I wouldn’t be able to accurately recount what had gone wrong during those years. Depending on who you are it might seem like nothing went wrong. Sometimes I tell myself, actually quite frequently, that it was fine, it was my fault, nothing was objectively wrong, it was just me. Everyone has a shitty time in middle school. I began antidepressants, therapy, and this long, on and off struggle with “mental health” there, so when examining the inventory of my life experience so far, it makes sense that it would begin here. 

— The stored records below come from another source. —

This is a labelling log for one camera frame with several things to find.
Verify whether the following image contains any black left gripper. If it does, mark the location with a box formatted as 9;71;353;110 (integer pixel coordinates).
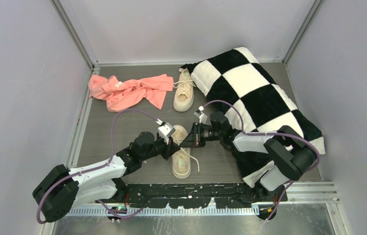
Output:
140;133;180;161

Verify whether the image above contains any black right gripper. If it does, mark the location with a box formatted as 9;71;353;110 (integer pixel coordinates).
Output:
180;122;223;148

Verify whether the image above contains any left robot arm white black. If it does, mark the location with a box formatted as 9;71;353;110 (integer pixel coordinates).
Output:
32;128;180;224

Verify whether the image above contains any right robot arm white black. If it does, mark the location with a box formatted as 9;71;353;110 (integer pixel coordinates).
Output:
178;112;319;201

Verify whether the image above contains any black white checkered pillow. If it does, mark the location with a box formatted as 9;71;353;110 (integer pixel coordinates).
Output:
180;47;326;189

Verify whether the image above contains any pink cloth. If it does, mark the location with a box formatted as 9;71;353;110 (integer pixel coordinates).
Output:
88;74;174;112

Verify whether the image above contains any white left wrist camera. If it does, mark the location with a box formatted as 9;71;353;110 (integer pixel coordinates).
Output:
155;119;175;144

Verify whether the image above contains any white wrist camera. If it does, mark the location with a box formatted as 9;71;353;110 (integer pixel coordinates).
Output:
155;119;175;144
194;106;207;124

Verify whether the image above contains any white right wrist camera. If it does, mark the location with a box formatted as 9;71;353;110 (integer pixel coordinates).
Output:
194;106;207;124

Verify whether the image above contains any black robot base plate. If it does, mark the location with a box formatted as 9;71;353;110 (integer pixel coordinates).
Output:
102;183;287;209

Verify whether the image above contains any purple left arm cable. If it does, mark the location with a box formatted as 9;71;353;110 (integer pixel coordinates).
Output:
36;108;165;225

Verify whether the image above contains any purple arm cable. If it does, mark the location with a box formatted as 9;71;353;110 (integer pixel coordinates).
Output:
201;99;321;221
36;108;165;225

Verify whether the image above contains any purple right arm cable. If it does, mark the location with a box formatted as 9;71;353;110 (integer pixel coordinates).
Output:
201;99;321;221

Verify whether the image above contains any aluminium front rail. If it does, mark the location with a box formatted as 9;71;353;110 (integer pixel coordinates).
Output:
45;182;341;217

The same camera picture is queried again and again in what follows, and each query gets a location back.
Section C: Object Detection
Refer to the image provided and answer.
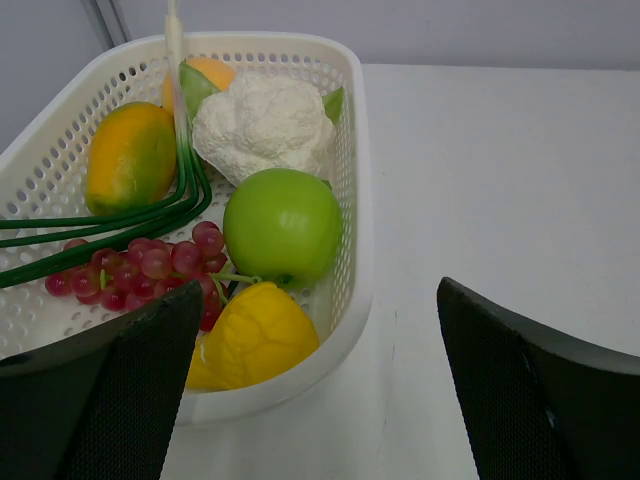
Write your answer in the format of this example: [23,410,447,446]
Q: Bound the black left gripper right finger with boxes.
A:
[437,278,639,479]

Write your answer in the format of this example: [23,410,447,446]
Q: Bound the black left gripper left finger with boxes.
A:
[1,281,204,479]

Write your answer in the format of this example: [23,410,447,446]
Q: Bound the green scallion stalks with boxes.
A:
[1,1,212,288]

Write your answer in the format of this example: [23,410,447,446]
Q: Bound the white cauliflower with green leaves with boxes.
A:
[178,61,344,186]

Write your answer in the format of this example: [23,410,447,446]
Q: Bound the red grape bunch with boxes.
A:
[44,221,259,332]

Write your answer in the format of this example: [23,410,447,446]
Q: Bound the yellow bell pepper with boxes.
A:
[186,282,319,391]

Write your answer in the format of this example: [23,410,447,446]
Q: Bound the yellow-green mango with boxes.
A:
[85,102,177,216]

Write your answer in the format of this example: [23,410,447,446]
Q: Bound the green apple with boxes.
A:
[223,168,342,289]

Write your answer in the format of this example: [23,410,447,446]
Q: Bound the white perforated plastic basket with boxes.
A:
[1,32,373,425]

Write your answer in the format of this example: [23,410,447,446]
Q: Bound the orange round fruit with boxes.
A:
[178,57,236,120]

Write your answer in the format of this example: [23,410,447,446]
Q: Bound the left aluminium corner post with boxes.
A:
[92,0,132,49]

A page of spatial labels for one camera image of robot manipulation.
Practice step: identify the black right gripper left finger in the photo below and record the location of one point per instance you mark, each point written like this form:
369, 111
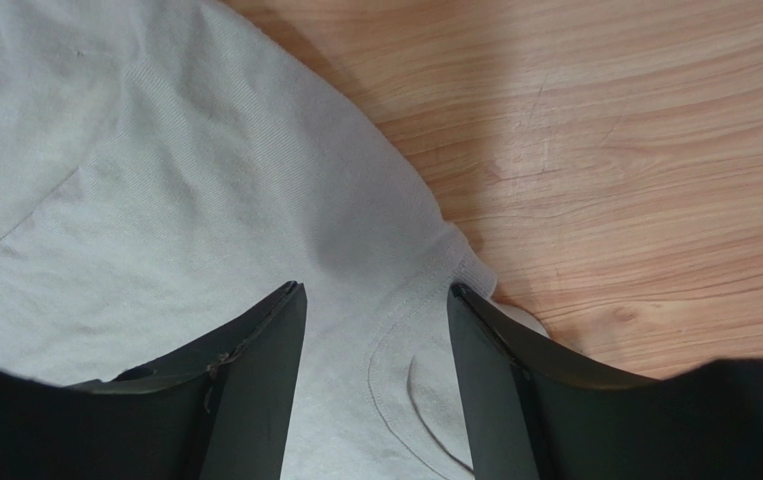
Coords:
216, 408

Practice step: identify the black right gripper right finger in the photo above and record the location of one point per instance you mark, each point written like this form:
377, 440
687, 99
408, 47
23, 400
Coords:
501, 359

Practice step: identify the beige t-shirt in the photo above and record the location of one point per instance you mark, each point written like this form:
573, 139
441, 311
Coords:
163, 166

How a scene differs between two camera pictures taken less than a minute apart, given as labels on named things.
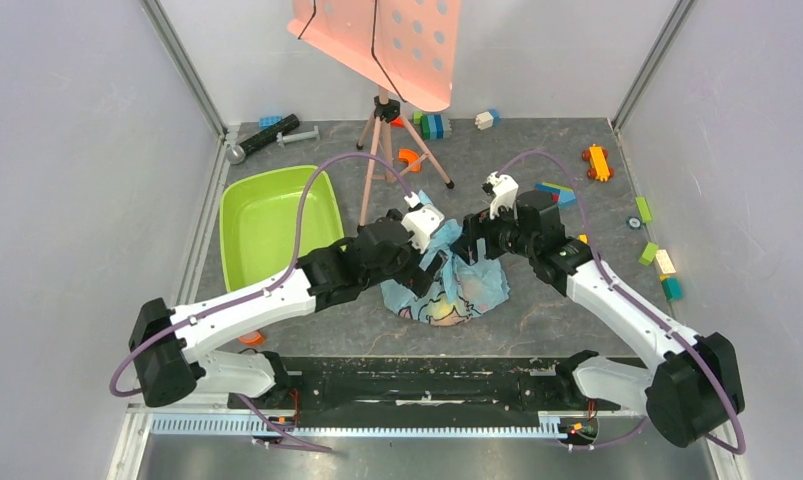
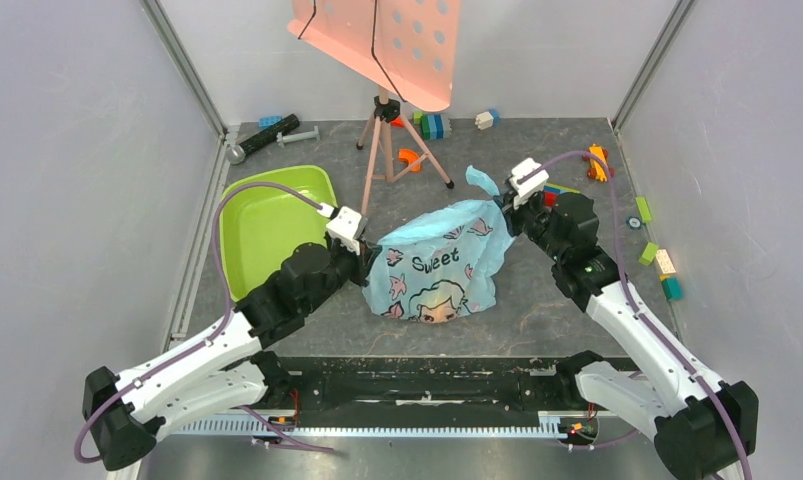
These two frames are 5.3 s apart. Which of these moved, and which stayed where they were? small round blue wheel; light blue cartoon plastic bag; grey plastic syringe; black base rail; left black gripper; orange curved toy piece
Moved: left black gripper; light blue cartoon plastic bag
Stayed: black base rail; grey plastic syringe; orange curved toy piece; small round blue wheel
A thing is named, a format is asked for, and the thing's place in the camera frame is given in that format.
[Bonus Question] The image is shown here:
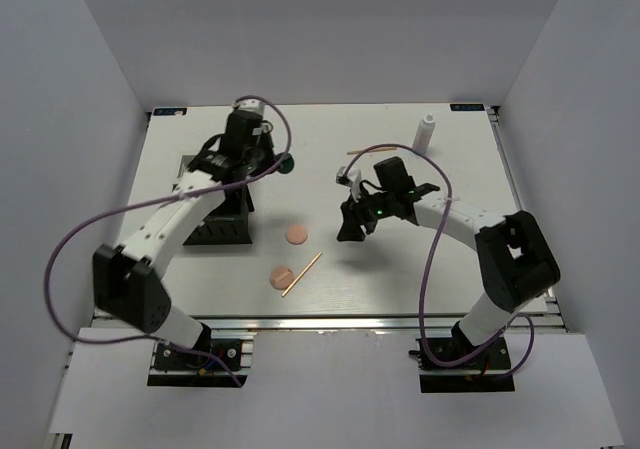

If I had to define it now, nearly ten years later, I’d describe it as an obsessive, dramatic extrapolation of everything– passing thoughts, mundane observations, social interactions, etc. I’d tell the tight, dysfunctional and melodramatic group of friends who’d reciprocate my fears and anticipations that “There’s more to everything.” There were layers upon layers of my observations and experiences begging to be delicately peeled back, revealing a core I could never quite reach before the zoloft, and then prozac, and then lexapro took effect. I channelled this restlessness into an exploration of solipsism and existential philosophy, the most that any 12-13 year old could get through before I was tired of convincing myself I had understood it.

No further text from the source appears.